不動産ニュース / 開発・分譲

2025/9/4

再開発、民泊可、複合など「高付加価値」で差別化

 大和ハウス工業(株)は4日、マンション事業計画に係る説明会を開き、今後の事業戦略について、上席執行役員マンション事業本部長の富樫紀夫氏らが説明した。

 同社の2025年度のマンション事業売上高計画は2,900億円。24年度(2,694億円)から7.6%増となる。事業用地価格の上昇や建築費の高騰など事業環境の変化に対応し、昨年度から進めている「高付加価値物件」の供給に絞り、供給戸数は追わず収益・資金効率を重視していく。これにより、営業利益150億円(24年度比37.5%増)、営業利益率5.2%(同1.2ポイントアップ)を目指す。

 今後取り組む事業については、事業を通じて社会課題を解決できるもの、大和ハウスグループの総合力が発揮できるもの、多様化するユーザーニーズに対応できるものを中心とし、高付加価値が創出できる「再開発」「マンション再生」「複合開発」「多用途対応」「環境配慮型」「海外事業」などに取り組む。
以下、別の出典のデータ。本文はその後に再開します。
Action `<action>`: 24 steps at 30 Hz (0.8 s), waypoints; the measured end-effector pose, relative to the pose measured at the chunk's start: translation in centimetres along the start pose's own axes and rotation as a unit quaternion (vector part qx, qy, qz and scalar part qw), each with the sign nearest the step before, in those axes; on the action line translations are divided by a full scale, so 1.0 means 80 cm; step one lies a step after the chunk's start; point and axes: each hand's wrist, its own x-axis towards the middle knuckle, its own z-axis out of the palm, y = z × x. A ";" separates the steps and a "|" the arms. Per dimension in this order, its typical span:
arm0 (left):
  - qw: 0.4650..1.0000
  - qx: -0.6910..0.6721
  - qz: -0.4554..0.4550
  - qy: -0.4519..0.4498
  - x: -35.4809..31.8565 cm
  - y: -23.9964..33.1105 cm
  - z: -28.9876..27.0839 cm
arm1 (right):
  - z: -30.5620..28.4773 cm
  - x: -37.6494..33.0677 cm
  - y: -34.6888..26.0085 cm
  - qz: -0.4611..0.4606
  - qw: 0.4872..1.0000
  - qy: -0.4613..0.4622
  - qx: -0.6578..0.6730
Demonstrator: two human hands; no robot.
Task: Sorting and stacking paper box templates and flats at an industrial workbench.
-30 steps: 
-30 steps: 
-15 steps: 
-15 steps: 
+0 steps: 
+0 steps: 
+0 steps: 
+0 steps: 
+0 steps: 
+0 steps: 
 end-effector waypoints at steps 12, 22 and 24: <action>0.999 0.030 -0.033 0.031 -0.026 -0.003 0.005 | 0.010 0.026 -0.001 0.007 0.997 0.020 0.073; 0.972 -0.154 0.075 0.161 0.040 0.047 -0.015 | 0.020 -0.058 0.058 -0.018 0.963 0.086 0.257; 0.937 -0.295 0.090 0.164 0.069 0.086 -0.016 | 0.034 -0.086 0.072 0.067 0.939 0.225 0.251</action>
 三大都市圏・地方圏含め、同社が現在取り組んでいる再開発案件は23件、マンション再生は7件、複合開発は10件。「全国では、建築費の高騰など事業費の上昇により、事業停止に追い込まれる案件も少なくないが、当社はレピュテーションリスクを避けるため、たとえ事業利益がゼロになるような場合でも中止することはしない。中には代表事業者が事業継続を諦め、当社が事業を引き継ぐケースもある」(富樫氏)。地域のランドマークとなるような物件を供給していくことで、想定以上のペースでの販売や事前反響を集めることに成功している事業も多いという。

 マンション再生は、老齢マンションの課題解決に向け専門チームを組んで管理組合を支援。複合開発は、大和ハウスグループの事業領域を生かし、分譲マンションを核としながら商業施設、医療施設、オフィスビル、ホテル等を組み合わせ、まちの機能を再構築することで付加価値を創造していく。
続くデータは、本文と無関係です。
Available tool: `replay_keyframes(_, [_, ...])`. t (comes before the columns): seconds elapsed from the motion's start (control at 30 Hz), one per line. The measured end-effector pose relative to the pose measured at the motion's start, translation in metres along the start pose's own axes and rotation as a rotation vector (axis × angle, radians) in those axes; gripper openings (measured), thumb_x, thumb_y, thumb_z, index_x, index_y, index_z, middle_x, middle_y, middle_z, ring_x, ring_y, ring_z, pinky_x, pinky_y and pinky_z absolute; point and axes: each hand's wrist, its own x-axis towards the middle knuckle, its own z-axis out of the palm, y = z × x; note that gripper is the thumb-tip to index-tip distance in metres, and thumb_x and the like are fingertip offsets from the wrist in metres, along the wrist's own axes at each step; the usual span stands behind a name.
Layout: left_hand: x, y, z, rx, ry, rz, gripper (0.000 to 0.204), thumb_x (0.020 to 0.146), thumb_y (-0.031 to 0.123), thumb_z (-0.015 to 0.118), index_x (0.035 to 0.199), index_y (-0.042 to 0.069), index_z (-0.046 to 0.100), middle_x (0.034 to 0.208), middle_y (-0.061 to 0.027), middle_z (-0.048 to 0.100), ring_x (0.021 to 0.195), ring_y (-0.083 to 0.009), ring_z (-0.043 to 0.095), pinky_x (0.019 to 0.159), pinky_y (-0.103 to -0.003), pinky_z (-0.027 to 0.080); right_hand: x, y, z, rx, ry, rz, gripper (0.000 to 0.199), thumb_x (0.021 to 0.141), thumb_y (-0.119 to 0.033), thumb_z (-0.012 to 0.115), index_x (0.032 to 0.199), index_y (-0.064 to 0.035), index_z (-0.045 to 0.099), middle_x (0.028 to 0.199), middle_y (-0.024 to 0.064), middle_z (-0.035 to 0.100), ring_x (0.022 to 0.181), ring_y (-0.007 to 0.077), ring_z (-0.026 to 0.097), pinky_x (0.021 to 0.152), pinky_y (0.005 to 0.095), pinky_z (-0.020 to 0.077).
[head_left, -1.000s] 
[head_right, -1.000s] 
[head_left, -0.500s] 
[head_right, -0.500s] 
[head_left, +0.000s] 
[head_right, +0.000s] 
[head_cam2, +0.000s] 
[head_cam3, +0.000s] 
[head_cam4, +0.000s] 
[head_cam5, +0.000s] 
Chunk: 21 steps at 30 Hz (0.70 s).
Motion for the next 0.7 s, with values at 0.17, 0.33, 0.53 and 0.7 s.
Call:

 また、多用途対応マンションの代表格として、新築分譲時の管理規約で民泊対応とすることで分譲価格に見合った付加価値を提供する「モンドミオ」の供給を進める。19年からこれまで北海道と沖縄県で計6物件を供給。計3物件を予定。「今後は福岡県や大阪府での供給を検討していく。ただし、民泊特区である大阪市では民泊運営に係るトラブルも問題となっている。グループのマンション管理会社である大和ライフネクストとも対策を協議していく」(同氏)。

 環境配慮では、23年度以降はすべてのマンションをZEH-M Oriented以上を基準とし、これまで40棟・3,799戸のZEH-Mを供給済み。「今後はGX ZEH-Mがスタンダードになってくるはず。国の要件が整い次第、すぐ対応する」(同氏)。